[Information provided]
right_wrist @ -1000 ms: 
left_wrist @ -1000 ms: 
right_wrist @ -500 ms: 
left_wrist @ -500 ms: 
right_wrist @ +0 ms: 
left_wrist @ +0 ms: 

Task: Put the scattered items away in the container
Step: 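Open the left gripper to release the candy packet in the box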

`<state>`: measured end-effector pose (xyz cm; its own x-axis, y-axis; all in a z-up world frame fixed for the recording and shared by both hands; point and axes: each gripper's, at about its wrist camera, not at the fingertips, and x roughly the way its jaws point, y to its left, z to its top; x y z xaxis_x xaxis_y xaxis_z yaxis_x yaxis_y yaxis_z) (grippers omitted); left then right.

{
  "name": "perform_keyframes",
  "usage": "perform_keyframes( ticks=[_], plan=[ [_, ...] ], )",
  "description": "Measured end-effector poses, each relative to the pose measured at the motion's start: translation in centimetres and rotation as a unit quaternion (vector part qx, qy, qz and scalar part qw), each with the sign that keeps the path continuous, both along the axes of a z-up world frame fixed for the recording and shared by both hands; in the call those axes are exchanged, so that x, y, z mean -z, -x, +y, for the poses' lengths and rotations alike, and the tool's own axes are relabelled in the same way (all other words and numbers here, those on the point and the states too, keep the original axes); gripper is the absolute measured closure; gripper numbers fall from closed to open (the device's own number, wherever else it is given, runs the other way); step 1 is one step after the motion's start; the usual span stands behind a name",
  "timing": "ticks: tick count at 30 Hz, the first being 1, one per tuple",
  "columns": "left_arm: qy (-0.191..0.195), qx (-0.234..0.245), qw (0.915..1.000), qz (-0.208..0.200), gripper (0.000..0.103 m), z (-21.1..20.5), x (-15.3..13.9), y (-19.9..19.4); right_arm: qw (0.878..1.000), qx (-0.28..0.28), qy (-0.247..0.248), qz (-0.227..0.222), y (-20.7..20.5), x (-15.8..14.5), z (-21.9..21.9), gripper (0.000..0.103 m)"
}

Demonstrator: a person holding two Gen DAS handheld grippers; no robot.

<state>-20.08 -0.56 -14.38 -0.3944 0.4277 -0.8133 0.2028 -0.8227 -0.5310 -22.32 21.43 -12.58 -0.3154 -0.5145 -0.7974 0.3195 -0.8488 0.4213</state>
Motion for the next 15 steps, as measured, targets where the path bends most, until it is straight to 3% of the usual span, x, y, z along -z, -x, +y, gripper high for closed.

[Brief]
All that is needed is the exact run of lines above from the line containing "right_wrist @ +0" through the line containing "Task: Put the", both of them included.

[Answer space]
right_wrist @ +0 ms: 
left_wrist @ +0 ms: 

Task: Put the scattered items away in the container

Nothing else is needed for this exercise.